On the other hand, Jan Narveson has argued that left libertarian concerns about the importance of cultural and social arrangements are at the most a strategic issue which libertarians should consider a separate issue from the structure of our theory. Leonard Read, the indefatigable founder of FEE, famously promoted the argument that libertarianism is compatible with Anything That’s Peaceful. And Walter Block has criticized left wing libertarians for perverting libertarianism (Libertarianism is unique, p. 28) in their effort to integrate common leftist concerns into the libertarian project. So long as cultural values are expressed without indulging in government intervention or any other form of coercion, Block argues, it should not matter to plumb-line libertarians whether the cultural values in question are left wing, right wing, or something else: Give me a break; this issue has nothing to do with libertarianism. … No, these are all matters of taste, and de gustibus non est disputandum (Ibid., p. 29).

However, it is important to keep in mind that the issue at hand in these discussions goes beyond the debate over left libertarianism specifically. The debate leads to some strange bedfellows: not only left libertarians defend the claim that libertarianism should be integrated into a comprehensive critique of prevailing social relations; so do paleolibertarians such as Gary North or Hans-Hermann Hoppe, when they make the equal but opposite claim that efforts to build a flourishing free society should be integrated with a rock-ribbed inegalitarian cultural and religious traditionalism. As do Randian Objectivists, when they argue that political freedom can only arise from a culture of secular romantic individualism and an intellectual milieu grounded in widespread, fairly specific agreement with the tenets of Objectivist metaphysics, ethics, and epistemology. Abstracting from the numerous, often mutually exclusive details of specific cultural projects that have been recommended or condemned in the name of libertarianism, the question of general principle has to do with whether libertarianism should be seen as a thin commitment, which can be happily joined to absolutely any non-coercive set of values and projects, or whether it should instead be seen as one strand among others in a thick bundle of intertwined social commitments. These disputes are often intimately connected with other disputes concerning the specifics of libertarian rights theory, or class analysis and the mechanisms of social power.

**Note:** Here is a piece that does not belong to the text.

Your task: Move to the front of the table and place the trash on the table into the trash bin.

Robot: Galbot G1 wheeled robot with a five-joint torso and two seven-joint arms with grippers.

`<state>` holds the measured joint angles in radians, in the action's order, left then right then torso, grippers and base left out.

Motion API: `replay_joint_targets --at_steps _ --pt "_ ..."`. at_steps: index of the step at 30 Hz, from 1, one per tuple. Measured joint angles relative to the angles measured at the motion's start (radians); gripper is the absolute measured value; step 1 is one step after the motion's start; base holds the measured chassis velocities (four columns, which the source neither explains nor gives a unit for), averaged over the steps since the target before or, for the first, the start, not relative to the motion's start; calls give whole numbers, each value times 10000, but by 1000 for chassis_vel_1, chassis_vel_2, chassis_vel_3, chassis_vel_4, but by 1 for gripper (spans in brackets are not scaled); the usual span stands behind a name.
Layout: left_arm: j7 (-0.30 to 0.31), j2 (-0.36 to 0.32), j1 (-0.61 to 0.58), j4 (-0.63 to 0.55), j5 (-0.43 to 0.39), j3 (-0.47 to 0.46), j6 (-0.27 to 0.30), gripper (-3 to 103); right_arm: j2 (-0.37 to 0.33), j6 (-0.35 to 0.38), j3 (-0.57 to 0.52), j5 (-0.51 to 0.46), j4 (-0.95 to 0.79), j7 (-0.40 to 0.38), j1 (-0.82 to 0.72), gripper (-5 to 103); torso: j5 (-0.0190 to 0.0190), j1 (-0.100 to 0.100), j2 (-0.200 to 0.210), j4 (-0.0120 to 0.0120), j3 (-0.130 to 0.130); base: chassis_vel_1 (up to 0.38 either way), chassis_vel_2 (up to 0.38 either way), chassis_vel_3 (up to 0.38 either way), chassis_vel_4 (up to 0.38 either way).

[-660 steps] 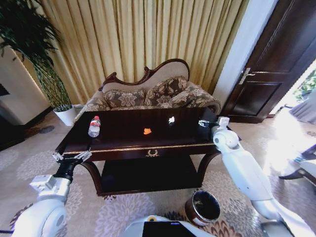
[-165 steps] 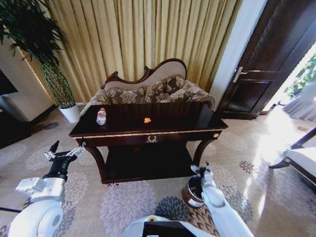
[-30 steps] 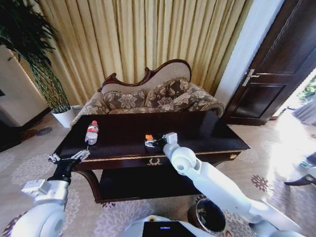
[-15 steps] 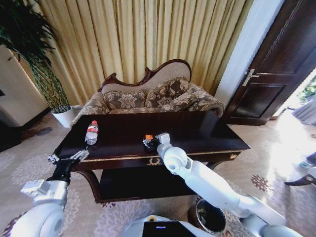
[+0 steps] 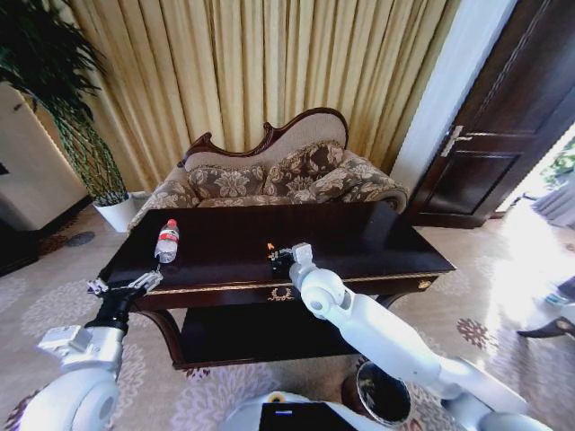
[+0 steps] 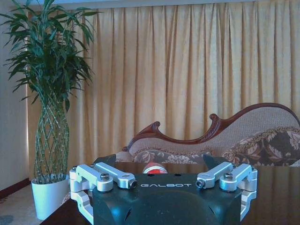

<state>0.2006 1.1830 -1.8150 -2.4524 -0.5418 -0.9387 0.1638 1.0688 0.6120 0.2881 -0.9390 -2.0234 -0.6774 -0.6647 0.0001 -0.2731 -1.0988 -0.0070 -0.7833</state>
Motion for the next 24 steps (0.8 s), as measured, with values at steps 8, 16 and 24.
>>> replay_joint_targets --at_steps 8,16,24 --pt "14 1 81 37 -49 -18 -4 100 -459 -749 -1285 66 -568 138 -192 2 -1 0 0 1 0 0 0 0 0" --pt "13 63 168 45 -61 65 -18 100 -1511 -1375 -3650 1201 -1242 984 -1951 2 5 0 0 -5 0 0 0 0 0" --pt "-11 33 309 131 -167 33 -32 100 -2010 -1694 -4921 1869 -1912 959 -3271 2 0 0 -1 0 1 0 0 0 0"
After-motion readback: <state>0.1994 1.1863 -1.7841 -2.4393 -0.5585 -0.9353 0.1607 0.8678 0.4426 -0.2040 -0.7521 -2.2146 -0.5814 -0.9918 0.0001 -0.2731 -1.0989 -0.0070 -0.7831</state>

In order to better get a grip on what’s at stake, it will be necessary to make the question more precise, and to tease out the distinctions between some of the different possible relationships between libertarianism and thicker bundles of social, cultural, religious, or philosophical commitments, which might recommend integrating the two on some level or another.

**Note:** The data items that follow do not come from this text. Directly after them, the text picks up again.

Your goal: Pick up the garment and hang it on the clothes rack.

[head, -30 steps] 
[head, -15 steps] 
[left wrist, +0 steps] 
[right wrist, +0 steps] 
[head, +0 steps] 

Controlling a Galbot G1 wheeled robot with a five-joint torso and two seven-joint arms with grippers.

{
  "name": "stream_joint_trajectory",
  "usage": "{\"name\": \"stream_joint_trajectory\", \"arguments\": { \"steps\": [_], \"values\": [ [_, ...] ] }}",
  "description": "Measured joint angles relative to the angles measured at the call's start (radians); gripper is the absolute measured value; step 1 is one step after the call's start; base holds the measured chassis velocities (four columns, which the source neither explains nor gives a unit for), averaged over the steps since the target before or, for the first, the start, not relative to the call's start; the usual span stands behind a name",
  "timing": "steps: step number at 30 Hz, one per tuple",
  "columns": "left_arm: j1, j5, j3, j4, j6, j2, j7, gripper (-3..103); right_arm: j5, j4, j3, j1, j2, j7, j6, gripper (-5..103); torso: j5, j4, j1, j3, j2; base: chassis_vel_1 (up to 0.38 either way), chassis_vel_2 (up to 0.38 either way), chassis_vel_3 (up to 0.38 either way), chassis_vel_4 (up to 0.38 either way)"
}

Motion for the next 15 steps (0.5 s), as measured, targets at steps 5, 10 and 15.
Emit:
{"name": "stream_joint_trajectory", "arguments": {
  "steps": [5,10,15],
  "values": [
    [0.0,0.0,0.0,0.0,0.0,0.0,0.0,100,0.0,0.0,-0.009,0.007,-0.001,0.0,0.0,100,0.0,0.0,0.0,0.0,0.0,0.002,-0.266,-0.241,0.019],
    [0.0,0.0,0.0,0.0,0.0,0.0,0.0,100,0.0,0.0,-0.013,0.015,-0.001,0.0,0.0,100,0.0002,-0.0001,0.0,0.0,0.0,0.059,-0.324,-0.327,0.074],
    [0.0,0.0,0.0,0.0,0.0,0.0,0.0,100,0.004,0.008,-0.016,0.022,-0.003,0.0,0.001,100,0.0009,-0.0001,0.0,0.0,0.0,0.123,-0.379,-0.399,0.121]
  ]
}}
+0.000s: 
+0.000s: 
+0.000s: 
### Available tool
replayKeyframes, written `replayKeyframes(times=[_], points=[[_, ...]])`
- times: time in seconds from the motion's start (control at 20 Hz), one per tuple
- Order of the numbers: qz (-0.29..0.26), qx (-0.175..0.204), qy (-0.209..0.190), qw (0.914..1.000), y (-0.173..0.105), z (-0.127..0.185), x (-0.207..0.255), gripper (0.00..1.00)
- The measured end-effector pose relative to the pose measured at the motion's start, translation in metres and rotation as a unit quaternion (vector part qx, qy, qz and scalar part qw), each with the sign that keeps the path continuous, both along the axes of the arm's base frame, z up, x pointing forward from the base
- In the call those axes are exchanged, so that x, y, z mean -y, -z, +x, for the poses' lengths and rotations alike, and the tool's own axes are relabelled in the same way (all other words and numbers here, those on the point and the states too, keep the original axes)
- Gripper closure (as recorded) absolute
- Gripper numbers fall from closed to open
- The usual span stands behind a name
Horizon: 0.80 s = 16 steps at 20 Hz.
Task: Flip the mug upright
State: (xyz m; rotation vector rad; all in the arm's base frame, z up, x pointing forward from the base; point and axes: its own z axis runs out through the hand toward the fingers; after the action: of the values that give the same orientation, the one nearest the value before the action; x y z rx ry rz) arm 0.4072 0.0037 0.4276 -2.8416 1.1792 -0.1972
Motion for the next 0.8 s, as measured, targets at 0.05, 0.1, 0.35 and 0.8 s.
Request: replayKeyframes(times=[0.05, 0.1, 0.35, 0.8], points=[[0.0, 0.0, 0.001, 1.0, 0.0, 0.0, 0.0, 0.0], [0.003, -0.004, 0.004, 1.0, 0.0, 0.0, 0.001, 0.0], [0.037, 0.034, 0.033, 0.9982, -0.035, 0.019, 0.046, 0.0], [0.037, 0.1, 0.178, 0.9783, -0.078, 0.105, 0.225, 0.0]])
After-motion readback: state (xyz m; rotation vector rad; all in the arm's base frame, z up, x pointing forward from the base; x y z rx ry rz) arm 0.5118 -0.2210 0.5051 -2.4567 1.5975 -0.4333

Thickness in entailment and conjunction

Let’s start with the clearest and least interesting cases.

There are clearly cases in which certain social, cultural, religious, or philosophical commitments might just be an application of libertarian principles to some specific case, which follow from the non-aggression principle by virtue of the law of non-contradiction. An Aztec libertarian might very well say, Of course libertarianism needs to be integrated with a stance on particular religious doctrines! It means you have to give up human sacrifice to Huitzilopochtli! Or, to take a politically current debate, it might well be argued that libertarians ought to actively oppose certain traditional cultural practices that involve the systematic use of violence against peaceful people — such as East African customs of forcing clitoridectomy on unwilling girls, or the American and European custom of excusing or justifying a man’s murder of an unfaithful wife or her lover (although not allowed for by government laws, revenge murderers were until very recently often acquitted or given a lesser sentence by judges and juries). What’s going on in these cases is that consistent, principled libertarianism logically entails criticism of these social and cultural practices, for the same reason that it entails criticism of government intervention: because the non-aggression principle condemns any violence against individual rights to life, liberty, and property, regardless of who commits them. Thus we might call this level of integration thickness in entailment. Thickness in entailment does raise one important issue: it is vital for libertarians to recognize that the non-aggression principle commits them to political opposition to any form of systematic coercion, not just the forms that are officially practiced by the government. Thus principled libertarianism is politically committed not only to anti-statism, but also to opposition to private forms of systematic coercion, such as chattel slavery or domestic violence against women. But in the end, it is dubious how far thickness in entailment really counts as a form of thickness at all, since at bottom it amounts only to the claim that libertarians really ought to be committed to libertarianism all the time.

At the opposite extreme, we might consider the extent to which there are social or cultural commitments that libertarians ought to adopt because they are worth adopting for their own sakes, independent of libertarian considerations. For example, it may be worthwhile for libertarians to all be kind to their children, because (among other things) being kind to your children is a worthwhile thing to do in its own right. You might call this thickness in conjunction, since the only relationship it asserts between libertarianism and some other social commitment (here, kindness to children), is that you ought to accept the one (for whatever reason), and also, as it happens, you ought to accept the other (for reasons that are independent of libertarianism). But again, it is unclear how far this counts as an interesting form of thickness for libertarianism to demand. If libertarianism is true, then we all ought to be libertarians; and besides being libertarians, we all ought to be good people, too. True, that, but it’s hardly an interesting conclusion, and it’s not clear who would deny it. Certainly not those who generally advocate the thin libertarian line.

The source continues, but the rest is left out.